* _What you need to do_: Beneath this line is the data. Output exactly the lines from the line with "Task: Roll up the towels" to the line with "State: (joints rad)", both ends included, and nothing more.

____ Exercise inputs

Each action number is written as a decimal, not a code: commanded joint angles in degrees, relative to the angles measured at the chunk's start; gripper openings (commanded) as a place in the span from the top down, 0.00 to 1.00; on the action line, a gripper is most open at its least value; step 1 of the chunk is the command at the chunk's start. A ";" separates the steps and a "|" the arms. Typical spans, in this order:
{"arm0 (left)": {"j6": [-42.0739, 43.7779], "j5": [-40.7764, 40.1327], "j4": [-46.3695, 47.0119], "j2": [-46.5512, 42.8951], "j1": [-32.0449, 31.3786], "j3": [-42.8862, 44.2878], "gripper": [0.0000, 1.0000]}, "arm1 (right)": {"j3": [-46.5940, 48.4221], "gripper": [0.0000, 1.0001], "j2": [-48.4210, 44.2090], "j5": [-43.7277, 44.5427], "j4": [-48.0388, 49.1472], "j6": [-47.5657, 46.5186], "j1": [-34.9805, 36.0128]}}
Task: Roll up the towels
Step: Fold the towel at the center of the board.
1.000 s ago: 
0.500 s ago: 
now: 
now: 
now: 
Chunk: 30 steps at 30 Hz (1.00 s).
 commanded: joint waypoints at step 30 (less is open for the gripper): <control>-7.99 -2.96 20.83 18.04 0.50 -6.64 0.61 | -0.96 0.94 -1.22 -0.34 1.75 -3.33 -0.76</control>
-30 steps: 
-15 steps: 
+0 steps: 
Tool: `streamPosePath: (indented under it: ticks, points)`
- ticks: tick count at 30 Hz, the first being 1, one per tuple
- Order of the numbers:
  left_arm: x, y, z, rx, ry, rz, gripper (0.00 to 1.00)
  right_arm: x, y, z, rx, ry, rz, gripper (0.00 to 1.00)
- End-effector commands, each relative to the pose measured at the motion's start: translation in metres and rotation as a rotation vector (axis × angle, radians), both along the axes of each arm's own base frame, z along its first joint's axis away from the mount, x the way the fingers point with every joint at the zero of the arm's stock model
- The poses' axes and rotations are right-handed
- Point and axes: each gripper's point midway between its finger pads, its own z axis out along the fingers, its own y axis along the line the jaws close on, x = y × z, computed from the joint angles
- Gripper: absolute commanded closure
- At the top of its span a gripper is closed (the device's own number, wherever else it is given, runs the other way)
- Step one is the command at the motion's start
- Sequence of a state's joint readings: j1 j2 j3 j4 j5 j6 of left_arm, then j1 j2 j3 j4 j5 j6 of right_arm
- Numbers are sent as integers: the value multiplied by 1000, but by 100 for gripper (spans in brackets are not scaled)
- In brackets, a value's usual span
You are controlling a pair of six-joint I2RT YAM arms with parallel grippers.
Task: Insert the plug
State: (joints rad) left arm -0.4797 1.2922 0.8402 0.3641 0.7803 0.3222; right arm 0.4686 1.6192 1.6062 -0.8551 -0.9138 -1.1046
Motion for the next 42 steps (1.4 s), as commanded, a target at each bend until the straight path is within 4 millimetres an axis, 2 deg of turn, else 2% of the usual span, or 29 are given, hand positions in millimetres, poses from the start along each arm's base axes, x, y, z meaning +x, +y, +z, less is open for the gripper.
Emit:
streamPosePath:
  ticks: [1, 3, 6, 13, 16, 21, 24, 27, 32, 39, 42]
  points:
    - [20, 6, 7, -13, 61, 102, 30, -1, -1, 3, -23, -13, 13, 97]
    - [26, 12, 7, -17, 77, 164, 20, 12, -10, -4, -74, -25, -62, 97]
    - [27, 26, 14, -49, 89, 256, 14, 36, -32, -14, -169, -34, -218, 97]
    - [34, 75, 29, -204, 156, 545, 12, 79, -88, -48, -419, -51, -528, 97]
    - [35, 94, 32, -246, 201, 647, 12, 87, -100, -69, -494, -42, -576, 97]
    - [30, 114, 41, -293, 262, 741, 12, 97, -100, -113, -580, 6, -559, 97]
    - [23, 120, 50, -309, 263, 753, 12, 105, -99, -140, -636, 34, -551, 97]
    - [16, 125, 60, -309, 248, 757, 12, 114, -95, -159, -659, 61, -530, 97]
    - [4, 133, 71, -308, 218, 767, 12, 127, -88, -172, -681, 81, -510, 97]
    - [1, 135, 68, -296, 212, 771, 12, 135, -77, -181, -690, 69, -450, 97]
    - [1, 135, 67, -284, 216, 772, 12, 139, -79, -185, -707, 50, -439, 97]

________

* _Answer space_:
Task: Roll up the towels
Step: Fold the towel at the center of the board.
1.000 s ago: 
0.500 s ago: 
now: 
now: 
now: 
Chunk: 30 steps at 30 Hz (1.00 s).
 commanded: joint waypoints at step 30 (less is open for the gripper): <control>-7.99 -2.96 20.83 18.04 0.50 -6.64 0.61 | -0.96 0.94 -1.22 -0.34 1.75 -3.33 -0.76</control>
-30 steps: 
-15 steps: 
+0 steps: 
Tool: `streamPosePath: (indented under it: ticks, points)`
- ticks: tick count at 30 Hz, the first being 1, one per tuple
- Order of the numbers:
  left_arm: x, y, z, rx, ry, rz, gripper (0.00 to 1.00)
  right_arm: x, y, z, rx, ry, rz, gripper (0.00 to 1.00)
- End-effector commands, each relative to the pose measured at the motion's start: translation in metres and rotation as a rotation vector (axis × angle, radians), both along the axes of each arm's own base frame, z along its first joint's axis away from the mount, x the way the fingers point with every joint at the zero of the arm's stock model
- The poses' axes and rotations are right-handed
- Point and axes: each gripper's point midway between its finger pads, its own z axis out along the fingers, its own y axis along the line the jaws close on, x = y × z, computed from the joint angles
- Gripper: absolute commanded closure
- At the top of its span a gripper is closed (the device's own number, wherever else it is given, runs the other way)
- Step one is the command at the motion's start
- Sequence of a state's joint readings: j1 j2 j3 j4 j5 j6 of left_arm, then j1 j2 j3 j4 j5 j6 of right_arm
- Numbers are sent as integers: the value multiplied by 1000, but by 100 for gripper (spans in brackets are not scaled)
- In brackets, a value's usual span
You are controlling a pair of six-joint I2RT YAM arms with parallel grippers.
Task: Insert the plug
State: (joints rad) left arm -0.4797 1.2922 0.8402 0.3641 0.7803 0.3222; right arm 0.4686 1.6192 1.6062 -0.8551 -0.9138 -1.1046

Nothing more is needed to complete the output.